C'est la première mesure de ce dossier assortie à la fois d'un calendrier précis et d'une sanction déterminée. Elle a pourtant été signée le jour même où, à Barumbu, des riverains racontaient n'être parvenus à joindre aucun service de secours pour combattre l'incendie de l'avenue Kongolo. L'écart entre l'annonce et le terrain n'aura donc pas attendu le 15 septembre pour se manifester une première fois. Si le mécanisme documenté sur la caserne de la Gombe se confirme comme un trait structurel plutôt qu'un cas isolé, cette séquence devra être jugée non pas sur ce qu'elle annonce, mais sur ce qui sera vérifiable après le 15 septembre : le nombre d'établissements effectivement contrôlés, le nombre de fermetures effectivement prononcées.

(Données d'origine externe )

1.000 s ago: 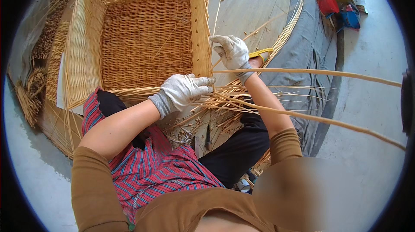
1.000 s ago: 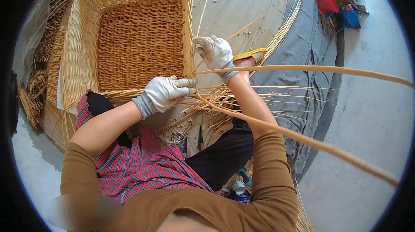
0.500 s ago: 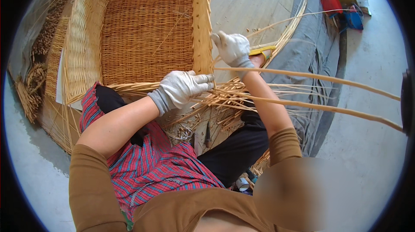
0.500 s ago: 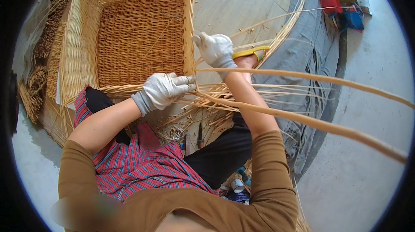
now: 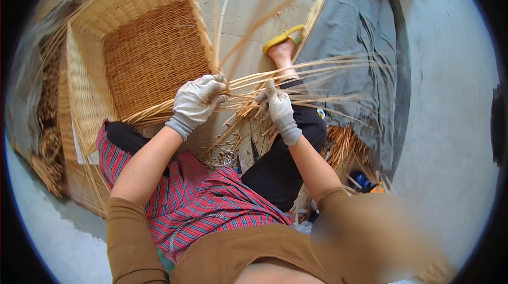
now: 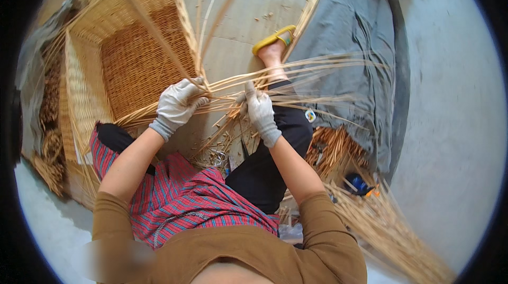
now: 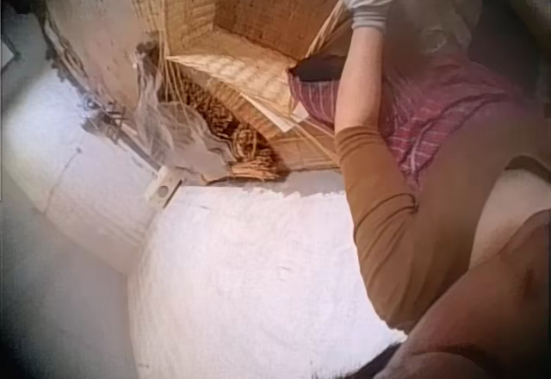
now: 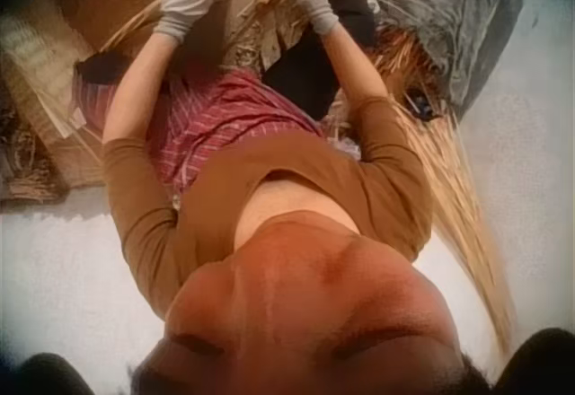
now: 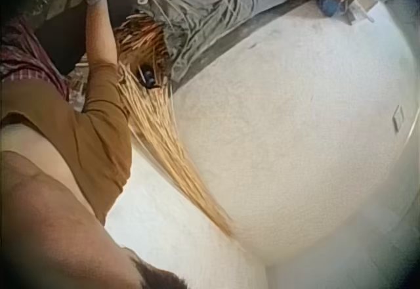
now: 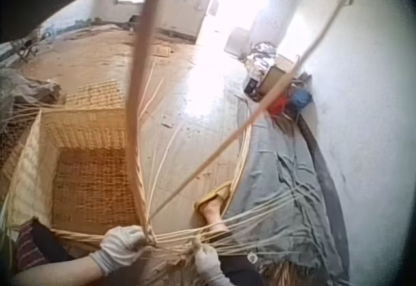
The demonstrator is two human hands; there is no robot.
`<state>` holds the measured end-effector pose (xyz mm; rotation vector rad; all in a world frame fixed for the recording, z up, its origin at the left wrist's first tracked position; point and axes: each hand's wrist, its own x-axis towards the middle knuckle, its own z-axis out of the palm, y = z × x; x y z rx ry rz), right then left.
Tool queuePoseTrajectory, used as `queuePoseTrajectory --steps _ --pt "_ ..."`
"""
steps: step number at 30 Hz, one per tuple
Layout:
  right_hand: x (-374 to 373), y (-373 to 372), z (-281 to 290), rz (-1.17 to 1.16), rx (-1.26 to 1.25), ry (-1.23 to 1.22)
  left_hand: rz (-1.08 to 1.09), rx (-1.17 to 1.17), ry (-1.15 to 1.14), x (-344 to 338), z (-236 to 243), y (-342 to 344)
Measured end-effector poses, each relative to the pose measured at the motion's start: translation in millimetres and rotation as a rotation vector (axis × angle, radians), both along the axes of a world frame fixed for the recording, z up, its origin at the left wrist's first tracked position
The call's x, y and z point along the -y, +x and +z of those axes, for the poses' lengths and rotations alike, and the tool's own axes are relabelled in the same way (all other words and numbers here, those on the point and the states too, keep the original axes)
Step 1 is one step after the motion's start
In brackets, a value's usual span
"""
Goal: Weaving a large rectangular wicker basket and trimming the excess reeds with shears.
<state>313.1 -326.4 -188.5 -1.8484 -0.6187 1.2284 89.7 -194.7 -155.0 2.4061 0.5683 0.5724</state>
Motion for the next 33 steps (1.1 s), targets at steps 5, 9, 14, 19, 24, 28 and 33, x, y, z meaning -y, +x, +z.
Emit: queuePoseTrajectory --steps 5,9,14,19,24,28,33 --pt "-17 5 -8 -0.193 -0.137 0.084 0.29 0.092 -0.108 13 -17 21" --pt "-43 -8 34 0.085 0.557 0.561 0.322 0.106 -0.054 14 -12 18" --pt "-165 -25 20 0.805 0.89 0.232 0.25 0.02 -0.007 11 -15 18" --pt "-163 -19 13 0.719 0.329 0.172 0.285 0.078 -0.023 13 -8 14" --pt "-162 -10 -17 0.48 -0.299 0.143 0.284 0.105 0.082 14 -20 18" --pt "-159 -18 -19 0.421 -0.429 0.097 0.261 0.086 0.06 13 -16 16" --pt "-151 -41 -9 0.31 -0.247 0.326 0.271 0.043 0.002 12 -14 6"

À l'École primaire 4 Saint-Pierre, l'incendie du 7 septembre a une conséquence qui déborde la seule question des secours. Le coordonnateur provincial des écoles conventionnées catholiques de Kinshasa, l'abbé Andoche Bavuidinsi Matondo, a interpellé l'État pour qu'il finance la reconstruction du bâtiment détruit, rappelant que la gratuité de l'enseignement a privé son réseau des moyens nécessaires : « On demande à l'État de faire quelque chose pour la reconstruire. Parce qu'avec la gratuité, on n'a pas d'argent, rien du tout. » En pleine rentrée scolaire, l'établissement ne peut plus accueillir ses élèves, illustrant que le coût de ces incendies ne se limite pas aux victimes directes ni à la seule capacité d'intervention des pompiers.

Qui répond de quoi

L'Hôtel de Ville, sous l'autorité du gouverneur Daniel Bumba Lubaki, porte la responsabilité directe du chantier de la Gombe et de l'opération de contrôle lancée le 8 septembre, dont elle devra publier les résultats. Le ministère du budget, destinataire de la demande de déblocage du 6 août 2025, porte la responsabilité du paiement resté sans réponse documentée à ce jour. Le ministère de l'intérieur porte la responsabilité de la DGSI et de la mise en œuvre nationale du contrôle qu'il a lui-même déclenché. L'Assemblée provinciale, désormais saisie de la proposition d'édit du député Phanzu Babaka depuis le 7 septembre, porte la responsabilité de son examen : l'absence de cadre légal sur la prévention incendie, documentée depuis 2022 par l'ingénieur John Kabwidi Bwidi, ne pourra plus être imputée à une carence de proposition. Le ministère de l'éducation, enfin, n'a pour l'heure donné aucune suite publique à l'appel de l'abbé Bavuidinsi Matondo concernant la reconstruction de l'EP4 Saint-Pierre.

Reste une question que cette enquête ne tranche pas : celle de savoir si la séquence ouverte en septembre 2026 rompt avec le schéma qui a précédé, ou si elle s'y ajoute. La réponse se lira, avec certitude, après le 15 septembre.